What is required:
Leave out every picture and set down, exactly, the lines below from the one holding "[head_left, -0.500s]" up to and including the one holding "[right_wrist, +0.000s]".

-------- Material for this exercise

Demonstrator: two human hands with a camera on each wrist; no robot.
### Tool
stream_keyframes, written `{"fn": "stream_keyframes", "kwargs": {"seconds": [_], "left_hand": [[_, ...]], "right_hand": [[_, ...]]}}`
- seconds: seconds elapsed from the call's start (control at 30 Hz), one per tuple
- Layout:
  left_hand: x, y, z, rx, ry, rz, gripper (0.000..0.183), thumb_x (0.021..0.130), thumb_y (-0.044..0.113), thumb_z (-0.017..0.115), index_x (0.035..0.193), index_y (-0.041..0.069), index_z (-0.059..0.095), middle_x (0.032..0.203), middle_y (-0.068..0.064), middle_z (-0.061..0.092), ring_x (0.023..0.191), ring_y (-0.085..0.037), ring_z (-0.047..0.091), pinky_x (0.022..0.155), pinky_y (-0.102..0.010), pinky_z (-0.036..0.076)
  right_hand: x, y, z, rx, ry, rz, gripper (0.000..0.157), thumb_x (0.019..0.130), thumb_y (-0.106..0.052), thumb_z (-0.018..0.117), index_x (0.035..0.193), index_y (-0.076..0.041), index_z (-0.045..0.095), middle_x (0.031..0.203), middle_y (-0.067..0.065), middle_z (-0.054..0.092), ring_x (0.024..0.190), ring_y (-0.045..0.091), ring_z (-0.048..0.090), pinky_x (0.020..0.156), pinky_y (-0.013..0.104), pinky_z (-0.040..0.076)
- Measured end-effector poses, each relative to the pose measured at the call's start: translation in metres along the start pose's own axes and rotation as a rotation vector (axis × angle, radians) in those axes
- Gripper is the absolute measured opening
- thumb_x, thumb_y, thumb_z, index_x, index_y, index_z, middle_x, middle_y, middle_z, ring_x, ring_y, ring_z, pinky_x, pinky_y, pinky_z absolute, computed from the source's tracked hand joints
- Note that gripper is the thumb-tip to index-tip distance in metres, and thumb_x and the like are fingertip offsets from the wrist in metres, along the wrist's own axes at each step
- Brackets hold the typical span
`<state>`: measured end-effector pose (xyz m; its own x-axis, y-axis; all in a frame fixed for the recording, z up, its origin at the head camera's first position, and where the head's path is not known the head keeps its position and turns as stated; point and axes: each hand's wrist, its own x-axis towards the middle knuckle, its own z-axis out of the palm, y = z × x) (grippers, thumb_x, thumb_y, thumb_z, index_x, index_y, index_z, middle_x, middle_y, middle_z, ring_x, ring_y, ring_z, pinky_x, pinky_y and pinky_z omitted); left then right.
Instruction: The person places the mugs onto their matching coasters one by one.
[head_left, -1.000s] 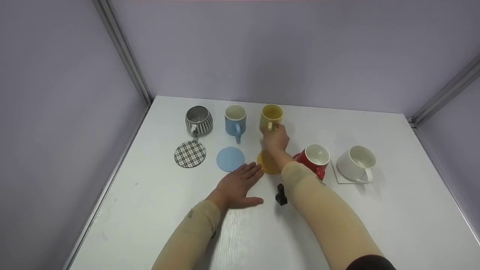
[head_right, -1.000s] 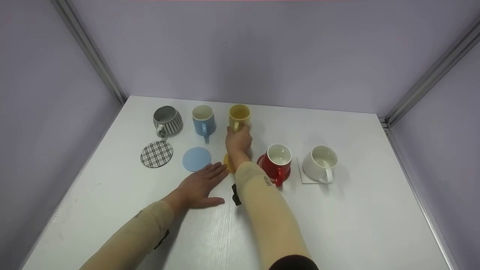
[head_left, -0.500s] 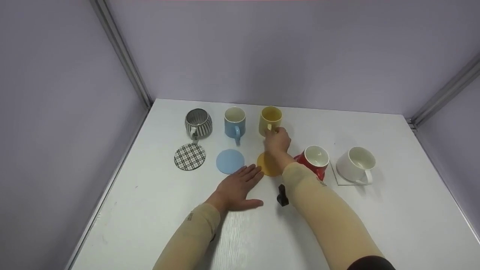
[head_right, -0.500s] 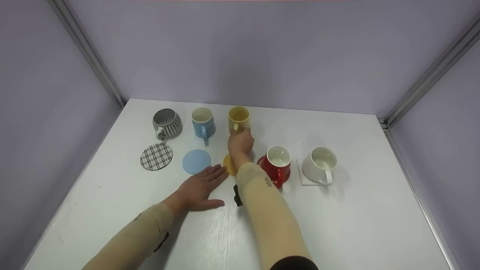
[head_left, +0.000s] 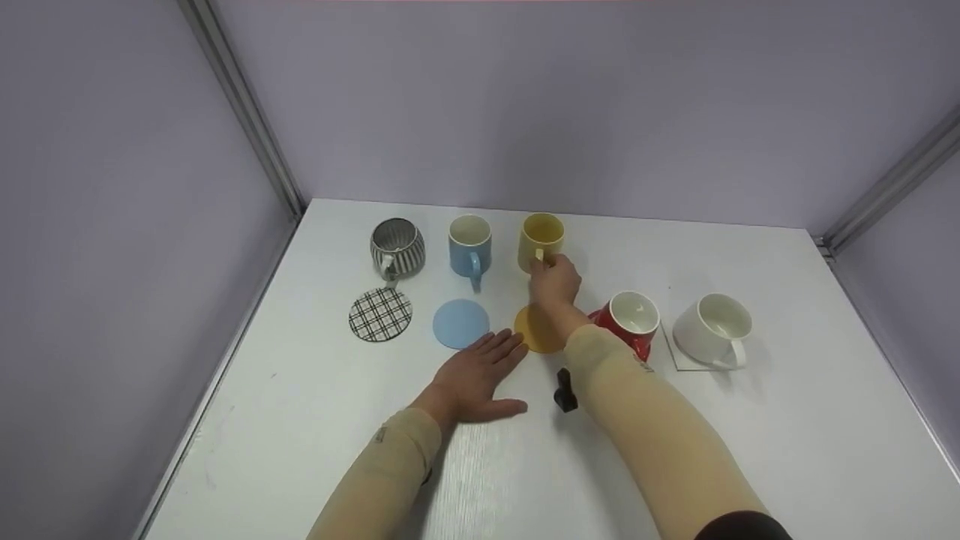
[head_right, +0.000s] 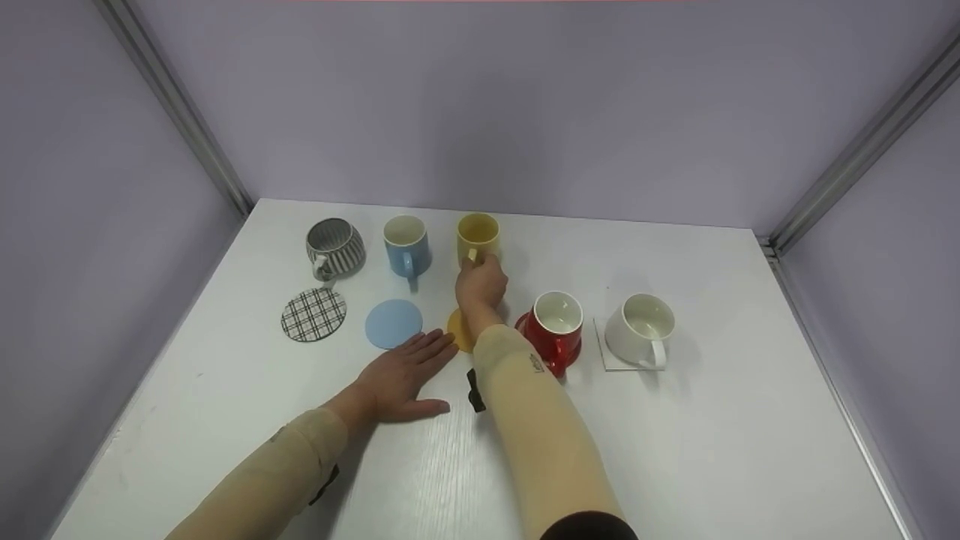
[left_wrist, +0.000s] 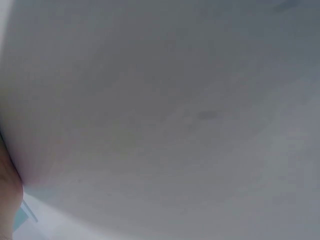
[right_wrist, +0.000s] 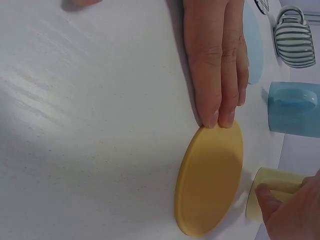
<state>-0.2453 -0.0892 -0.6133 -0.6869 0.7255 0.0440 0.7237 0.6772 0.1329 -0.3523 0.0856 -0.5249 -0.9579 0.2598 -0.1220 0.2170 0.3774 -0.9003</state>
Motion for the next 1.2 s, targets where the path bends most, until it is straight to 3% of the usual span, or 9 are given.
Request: {"fn": "stream_keyframes", "kwargs": {"seconds": [0.27,0.6,0.9,1.2], "left_hand": [[0.000,0.001,0.000,0.011,-0.016,-0.011,0.098,0.099,0.084,0.025,0.172,0.019,0.016,0.177,0.003,0.010,0.163,-0.017,0.005,0.130,-0.032,0.004],[0.000,0.002,0.000,-0.003,-0.009,-0.010,0.097,0.099,0.082,0.028,0.171,0.018,0.018,0.178,0.001,0.013,0.163,-0.018,0.007,0.130,-0.033,0.006],[-0.001,0.000,-0.001,-0.018,0.010,0.005,0.097,0.100,0.082,0.027,0.171,0.017,0.019,0.178,0.000,0.014,0.163,-0.019,0.009,0.131,-0.034,0.007],[-0.001,0.000,0.000,-0.001,0.005,-0.005,0.097,0.099,0.083,0.027,0.172,0.018,0.017,0.178,0.001,0.013,0.163,-0.019,0.008,0.130,-0.033,0.007]], "right_hand": [[-0.001,0.000,0.002,0.000,0.000,-0.008,0.042,0.113,-0.030,0.055,0.148,-0.006,0.056,0.145,0.012,0.062,0.131,0.029,0.060,0.117,0.046,0.046],[0.005,0.002,-0.001,0.008,0.017,0.003,0.036,0.114,-0.022,0.049,0.141,-0.001,0.059,0.137,0.015,0.065,0.122,0.030,0.060,0.115,0.047,0.047],[0.009,0.000,-0.005,0.009,-0.013,0.038,0.039,0.115,-0.025,0.047,0.147,-0.004,0.055,0.141,0.013,0.062,0.128,0.029,0.058,0.118,0.046,0.044],[0.011,0.002,-0.004,-0.013,0.004,0.005,0.036,0.114,-0.019,0.046,0.142,0.000,0.059,0.137,0.016,0.065,0.124,0.031,0.060,0.114,0.047,0.047]]}}
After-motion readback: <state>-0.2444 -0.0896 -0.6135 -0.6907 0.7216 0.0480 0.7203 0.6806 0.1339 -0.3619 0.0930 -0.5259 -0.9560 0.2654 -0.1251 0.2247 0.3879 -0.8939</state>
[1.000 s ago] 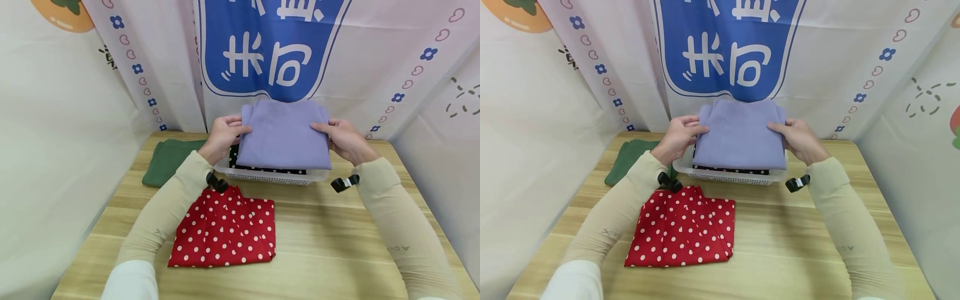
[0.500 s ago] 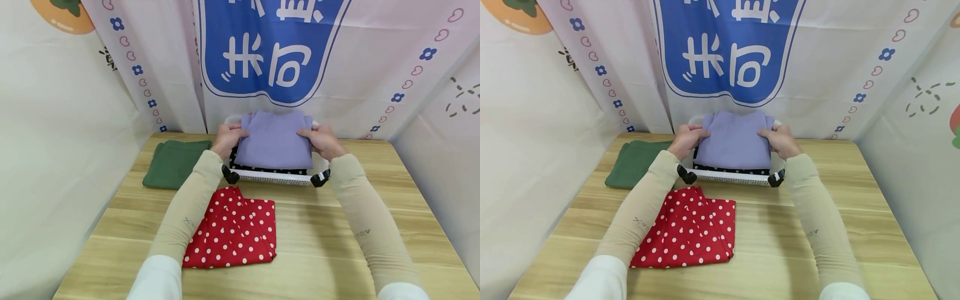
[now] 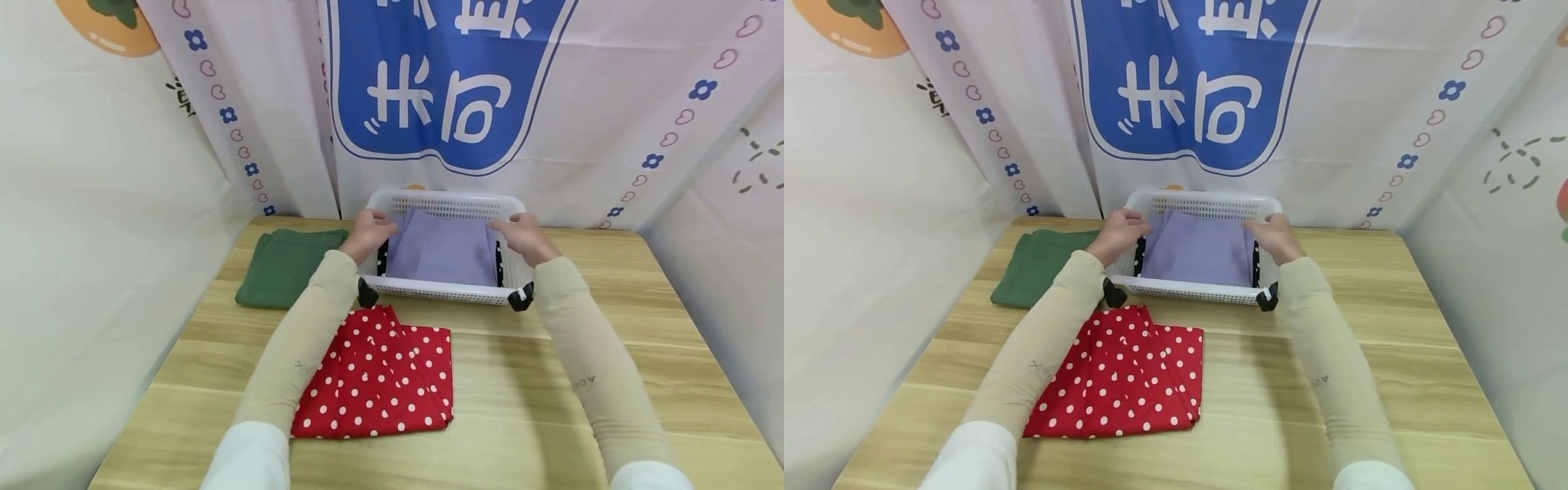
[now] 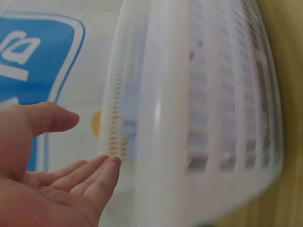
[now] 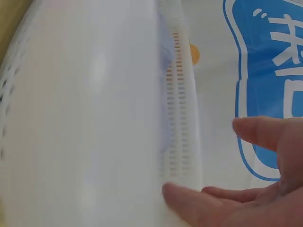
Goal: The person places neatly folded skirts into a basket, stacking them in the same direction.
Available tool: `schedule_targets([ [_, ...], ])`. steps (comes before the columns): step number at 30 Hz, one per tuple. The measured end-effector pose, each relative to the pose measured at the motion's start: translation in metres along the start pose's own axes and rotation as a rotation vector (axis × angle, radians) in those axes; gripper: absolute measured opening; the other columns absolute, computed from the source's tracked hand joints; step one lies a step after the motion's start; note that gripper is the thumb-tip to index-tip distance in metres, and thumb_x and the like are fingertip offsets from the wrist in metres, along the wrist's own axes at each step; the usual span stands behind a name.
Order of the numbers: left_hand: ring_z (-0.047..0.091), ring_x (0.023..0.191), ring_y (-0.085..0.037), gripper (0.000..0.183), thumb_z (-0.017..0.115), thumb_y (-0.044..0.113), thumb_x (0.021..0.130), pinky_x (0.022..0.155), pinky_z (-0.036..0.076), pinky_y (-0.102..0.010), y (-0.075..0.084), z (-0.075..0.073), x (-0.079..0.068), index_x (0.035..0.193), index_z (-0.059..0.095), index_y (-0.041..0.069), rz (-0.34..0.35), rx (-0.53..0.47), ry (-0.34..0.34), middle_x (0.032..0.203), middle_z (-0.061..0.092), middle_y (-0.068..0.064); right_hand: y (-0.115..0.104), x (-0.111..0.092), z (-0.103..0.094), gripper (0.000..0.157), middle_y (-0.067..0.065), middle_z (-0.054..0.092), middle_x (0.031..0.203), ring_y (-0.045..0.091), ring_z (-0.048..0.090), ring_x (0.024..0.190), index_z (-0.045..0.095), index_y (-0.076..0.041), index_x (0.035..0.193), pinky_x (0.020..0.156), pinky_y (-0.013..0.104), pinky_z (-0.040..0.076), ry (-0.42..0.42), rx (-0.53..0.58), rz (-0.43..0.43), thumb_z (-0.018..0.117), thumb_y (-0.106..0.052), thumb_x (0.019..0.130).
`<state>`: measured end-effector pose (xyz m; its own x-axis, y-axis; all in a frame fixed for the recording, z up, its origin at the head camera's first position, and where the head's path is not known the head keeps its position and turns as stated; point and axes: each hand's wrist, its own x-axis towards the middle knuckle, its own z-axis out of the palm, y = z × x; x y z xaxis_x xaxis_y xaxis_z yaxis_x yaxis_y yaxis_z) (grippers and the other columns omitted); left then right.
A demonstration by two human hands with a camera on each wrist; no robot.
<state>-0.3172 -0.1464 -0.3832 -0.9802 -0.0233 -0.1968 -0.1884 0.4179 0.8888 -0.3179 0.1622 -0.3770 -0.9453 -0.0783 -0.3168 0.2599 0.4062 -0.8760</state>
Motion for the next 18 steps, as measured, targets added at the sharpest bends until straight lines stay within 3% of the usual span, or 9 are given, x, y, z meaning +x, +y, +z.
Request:
schedule_targets([
  [5,0.052,0.13,-0.026,0.054,0.058,0.024,0.094,0.106,0.048,-0.039,0.003,-0.025,-0.022,0.141,0.041,0.003,0.18,0.154,-0.054,0.142,0.052,-0.015,-0.004,-0.013,-0.017,0.085,0.025,0.034,0.153,0.037,0.038,0.14,0.013,0.002,0.153,0.115,0.047,0.037,0.061,-0.1,-0.141,0.05,-0.048,0.096],
  [11,0.06,0.119,-0.024,0.04,0.061,0.025,0.095,0.102,0.051,-0.039,0.0,-0.054,-0.054,0.129,0.055,0.004,0.369,0.324,-0.231,0.127,0.062,-0.011,-0.002,-0.032,-0.041,0.096,0.019,0.017,0.161,0.042,0.02,0.147,0.006,-0.01,0.156,0.117,0.062,0.021,0.078,-0.485,-0.294,0.042,-0.069,0.09],
  [15,0.065,0.108,-0.019,0.028,0.062,0.024,0.094,0.095,0.055,-0.036,-0.01,-0.071,-0.078,0.118,0.062,0.01,0.405,0.494,-0.305,0.114,0.068,-0.004,0.012,-0.039,-0.041,0.091,0.021,0.023,0.157,0.043,0.033,0.139,0.011,-0.013,0.156,0.111,0.065,0.031,0.054,-0.619,-0.409,0.045,-0.067,0.091],
  [18,0.067,0.102,-0.015,0.023,0.064,0.025,0.093,0.09,0.057,-0.033,-0.021,-0.08,-0.092,0.112,0.066,0.013,0.413,0.615,-0.418,0.108,0.07,-0.001,0.029,-0.039,-0.03,0.095,0.019,0.024,0.155,0.039,0.037,0.134,0.007,-0.014,0.156,0.107,0.065,0.036,0.072,-0.712,-0.455,0.046,-0.069,0.089],
])
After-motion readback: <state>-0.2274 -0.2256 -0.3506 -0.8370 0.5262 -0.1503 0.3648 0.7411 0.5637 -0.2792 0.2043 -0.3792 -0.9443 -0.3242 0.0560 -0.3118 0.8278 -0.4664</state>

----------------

The completed task:
[head_left, -0.500s] 
[head_right, -0.500s] 
[head_left, +0.000s] 
[head_right, +0.000s] 
[left_wrist, +0.000s] 
[right_wrist, +0.000s] 

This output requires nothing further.